Permettez-moi de sortir les grands mots à cette occasion : en rétrospective, ce n’est rien de moins qu’un miracle historique.
Qu’est-ce qui vous fait dire cela ?
C’est simple : pour qu’elle puisse advenir, il fallait que soient réunies tant de conditions qui paraissaient entièrement hors atteinte. Deux mois seulement avant la fameuse signature, Helmut Kohl lui-même ne croyait pas que c’était réalisable.
Mais le hasard, la chance, le destin – choisissez le mot que vous voulez – ont voulu qu’il tombe sur Mikhaïl Gorbatchev, avec lequel il était possible de s’asseoir sur le bord du Rhin pour refaire le monde au sens littéral du terme, et sur George Bush père, qui savait conduire une diplomatie discrète, se taire quand il le fallait, et éviter de brusquer inutilement des sensibilités.
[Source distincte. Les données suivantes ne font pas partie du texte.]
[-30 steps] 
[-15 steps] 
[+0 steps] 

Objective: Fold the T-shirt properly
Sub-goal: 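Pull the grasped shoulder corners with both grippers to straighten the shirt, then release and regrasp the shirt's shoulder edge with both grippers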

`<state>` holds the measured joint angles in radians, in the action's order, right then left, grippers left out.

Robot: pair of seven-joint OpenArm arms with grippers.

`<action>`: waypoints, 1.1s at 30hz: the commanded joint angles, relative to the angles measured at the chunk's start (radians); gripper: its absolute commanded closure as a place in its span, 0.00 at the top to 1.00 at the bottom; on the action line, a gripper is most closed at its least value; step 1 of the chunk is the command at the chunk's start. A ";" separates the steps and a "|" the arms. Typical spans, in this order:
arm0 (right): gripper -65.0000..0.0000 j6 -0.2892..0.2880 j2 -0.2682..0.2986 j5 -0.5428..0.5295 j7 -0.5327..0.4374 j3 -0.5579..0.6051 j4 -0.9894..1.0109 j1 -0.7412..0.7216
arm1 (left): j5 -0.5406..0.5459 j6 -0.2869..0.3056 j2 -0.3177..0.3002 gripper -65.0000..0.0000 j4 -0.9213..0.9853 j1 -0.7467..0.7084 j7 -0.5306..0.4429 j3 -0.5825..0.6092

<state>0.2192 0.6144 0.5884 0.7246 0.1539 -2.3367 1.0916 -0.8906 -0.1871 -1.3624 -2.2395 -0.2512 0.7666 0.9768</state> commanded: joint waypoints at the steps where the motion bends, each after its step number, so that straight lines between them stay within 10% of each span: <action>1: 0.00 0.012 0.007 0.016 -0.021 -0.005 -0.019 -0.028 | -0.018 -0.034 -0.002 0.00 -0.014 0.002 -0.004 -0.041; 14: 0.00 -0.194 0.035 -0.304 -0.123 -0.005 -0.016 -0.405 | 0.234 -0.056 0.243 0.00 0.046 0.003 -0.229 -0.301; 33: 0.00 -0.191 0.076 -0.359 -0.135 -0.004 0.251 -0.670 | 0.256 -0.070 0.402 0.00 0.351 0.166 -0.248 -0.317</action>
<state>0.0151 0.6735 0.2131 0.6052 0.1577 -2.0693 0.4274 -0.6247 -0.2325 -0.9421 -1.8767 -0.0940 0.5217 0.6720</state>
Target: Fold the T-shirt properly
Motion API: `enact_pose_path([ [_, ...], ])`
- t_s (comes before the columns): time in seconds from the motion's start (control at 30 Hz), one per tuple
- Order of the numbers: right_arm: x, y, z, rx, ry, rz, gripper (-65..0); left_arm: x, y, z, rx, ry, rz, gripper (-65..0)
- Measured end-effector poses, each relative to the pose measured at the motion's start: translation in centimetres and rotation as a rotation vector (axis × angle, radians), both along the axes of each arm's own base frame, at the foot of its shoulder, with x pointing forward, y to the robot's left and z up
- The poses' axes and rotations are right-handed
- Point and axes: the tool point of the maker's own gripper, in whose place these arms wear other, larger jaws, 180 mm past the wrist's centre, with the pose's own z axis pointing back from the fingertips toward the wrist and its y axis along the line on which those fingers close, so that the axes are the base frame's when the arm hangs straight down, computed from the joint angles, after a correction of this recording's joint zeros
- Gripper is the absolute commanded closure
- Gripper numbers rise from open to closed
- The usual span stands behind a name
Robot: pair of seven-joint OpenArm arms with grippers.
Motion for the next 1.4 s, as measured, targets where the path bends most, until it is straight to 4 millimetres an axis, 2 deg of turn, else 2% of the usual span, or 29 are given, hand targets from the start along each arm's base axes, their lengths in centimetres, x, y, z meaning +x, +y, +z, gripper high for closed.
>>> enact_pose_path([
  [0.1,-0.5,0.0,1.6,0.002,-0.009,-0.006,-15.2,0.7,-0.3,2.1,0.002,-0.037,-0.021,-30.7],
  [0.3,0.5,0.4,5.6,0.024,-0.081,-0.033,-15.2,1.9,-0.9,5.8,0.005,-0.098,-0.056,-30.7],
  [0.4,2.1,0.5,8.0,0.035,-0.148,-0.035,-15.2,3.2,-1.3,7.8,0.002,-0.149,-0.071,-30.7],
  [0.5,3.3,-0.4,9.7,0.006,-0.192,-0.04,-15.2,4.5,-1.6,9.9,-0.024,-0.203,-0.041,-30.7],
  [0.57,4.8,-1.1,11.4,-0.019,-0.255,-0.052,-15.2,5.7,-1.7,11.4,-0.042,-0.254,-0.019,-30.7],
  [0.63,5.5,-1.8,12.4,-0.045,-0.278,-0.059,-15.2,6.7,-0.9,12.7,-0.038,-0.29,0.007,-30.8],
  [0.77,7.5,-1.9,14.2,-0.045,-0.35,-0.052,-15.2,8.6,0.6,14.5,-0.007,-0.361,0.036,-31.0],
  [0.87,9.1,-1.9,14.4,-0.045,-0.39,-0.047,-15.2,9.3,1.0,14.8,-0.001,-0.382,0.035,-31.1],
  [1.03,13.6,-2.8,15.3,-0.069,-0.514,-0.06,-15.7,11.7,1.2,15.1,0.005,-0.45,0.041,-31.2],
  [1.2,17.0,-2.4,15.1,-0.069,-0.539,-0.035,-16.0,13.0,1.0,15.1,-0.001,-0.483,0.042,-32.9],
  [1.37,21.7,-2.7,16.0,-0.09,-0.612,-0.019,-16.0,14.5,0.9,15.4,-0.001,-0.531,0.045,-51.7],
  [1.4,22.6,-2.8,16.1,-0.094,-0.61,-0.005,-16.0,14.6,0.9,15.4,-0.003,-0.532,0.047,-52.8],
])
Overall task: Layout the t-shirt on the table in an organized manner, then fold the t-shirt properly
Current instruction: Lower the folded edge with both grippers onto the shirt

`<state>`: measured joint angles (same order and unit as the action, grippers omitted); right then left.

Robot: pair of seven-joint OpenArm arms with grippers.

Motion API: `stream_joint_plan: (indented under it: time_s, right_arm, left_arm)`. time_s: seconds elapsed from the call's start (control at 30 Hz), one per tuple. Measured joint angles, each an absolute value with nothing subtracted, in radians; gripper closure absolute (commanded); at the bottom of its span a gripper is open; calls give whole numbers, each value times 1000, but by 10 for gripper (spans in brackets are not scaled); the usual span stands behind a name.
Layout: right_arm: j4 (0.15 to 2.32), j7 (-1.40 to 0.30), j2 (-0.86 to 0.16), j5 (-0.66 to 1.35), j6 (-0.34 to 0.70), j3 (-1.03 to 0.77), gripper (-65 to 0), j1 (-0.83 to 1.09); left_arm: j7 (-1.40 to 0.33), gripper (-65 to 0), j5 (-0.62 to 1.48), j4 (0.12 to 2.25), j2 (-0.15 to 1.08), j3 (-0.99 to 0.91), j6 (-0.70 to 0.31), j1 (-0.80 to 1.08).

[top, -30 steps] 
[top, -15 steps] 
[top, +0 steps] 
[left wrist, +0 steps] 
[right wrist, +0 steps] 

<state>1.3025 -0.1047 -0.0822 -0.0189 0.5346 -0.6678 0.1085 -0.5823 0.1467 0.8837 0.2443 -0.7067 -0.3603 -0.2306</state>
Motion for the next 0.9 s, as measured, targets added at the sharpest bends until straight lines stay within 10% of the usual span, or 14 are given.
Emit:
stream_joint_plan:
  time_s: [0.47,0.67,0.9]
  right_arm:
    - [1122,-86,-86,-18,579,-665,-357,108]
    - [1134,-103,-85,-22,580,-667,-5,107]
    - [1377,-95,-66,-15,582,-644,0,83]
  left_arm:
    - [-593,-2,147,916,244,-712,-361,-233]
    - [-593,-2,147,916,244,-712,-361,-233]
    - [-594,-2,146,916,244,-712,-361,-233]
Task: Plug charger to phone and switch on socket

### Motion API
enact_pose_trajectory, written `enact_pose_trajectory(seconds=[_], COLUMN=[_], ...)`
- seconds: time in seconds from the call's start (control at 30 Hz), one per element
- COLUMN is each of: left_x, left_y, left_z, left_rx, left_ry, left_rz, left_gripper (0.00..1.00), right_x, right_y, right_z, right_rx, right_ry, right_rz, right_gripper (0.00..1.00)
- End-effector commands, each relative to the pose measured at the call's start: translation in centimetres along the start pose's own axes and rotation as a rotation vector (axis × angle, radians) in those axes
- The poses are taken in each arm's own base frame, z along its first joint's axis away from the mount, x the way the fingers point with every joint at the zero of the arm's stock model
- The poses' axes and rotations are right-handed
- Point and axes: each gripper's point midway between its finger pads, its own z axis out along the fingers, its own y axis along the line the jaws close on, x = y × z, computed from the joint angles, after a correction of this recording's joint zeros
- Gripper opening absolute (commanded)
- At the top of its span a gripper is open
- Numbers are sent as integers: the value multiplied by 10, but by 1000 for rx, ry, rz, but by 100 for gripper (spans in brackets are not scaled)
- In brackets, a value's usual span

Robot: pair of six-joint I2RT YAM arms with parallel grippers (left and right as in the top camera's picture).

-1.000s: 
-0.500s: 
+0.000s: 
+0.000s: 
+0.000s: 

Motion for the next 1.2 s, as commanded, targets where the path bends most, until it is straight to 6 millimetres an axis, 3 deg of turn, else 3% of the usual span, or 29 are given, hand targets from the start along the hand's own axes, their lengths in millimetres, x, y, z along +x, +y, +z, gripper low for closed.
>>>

Trois hommes d’Etat qui ont réussi à nouer une relation personnelle de confiance, qui ont su saisir le vent de l’histoire, le fameux « Wind of Change » chanté par les Scorpions, et qui ont fait preuve de responsabilité devant une fenêtre d’opportunité, ouverte un bref instant et qui se serait vite fermée s’ils s’étaient comportés comme certains de leurs successeurs aujourd’hui.
En cette fin de semaine, vous allez lire pas mal de choses sur le bilan de la réunification allemande. Les médias rappelleront les réussites de ces trente dernières années, mais aussi les ratés et les décalages persistants entre Est et Ouest. Ils ont raison de le faire. Pour ma part, j’avais envie d’insister sur le caractère miraculeux de l’événement lui-même. Je n’en reviens toujours pas qu’il ait pu se produire.
En tout cas, la réunification a changé aussi l’Europe. Et aujourd’hui, justement, on attend beaucoup de l’Allemagne, au service de l’Europe.
Inévitablement. Et tout aussi inévitablement, on en reparlera dans cette chronique.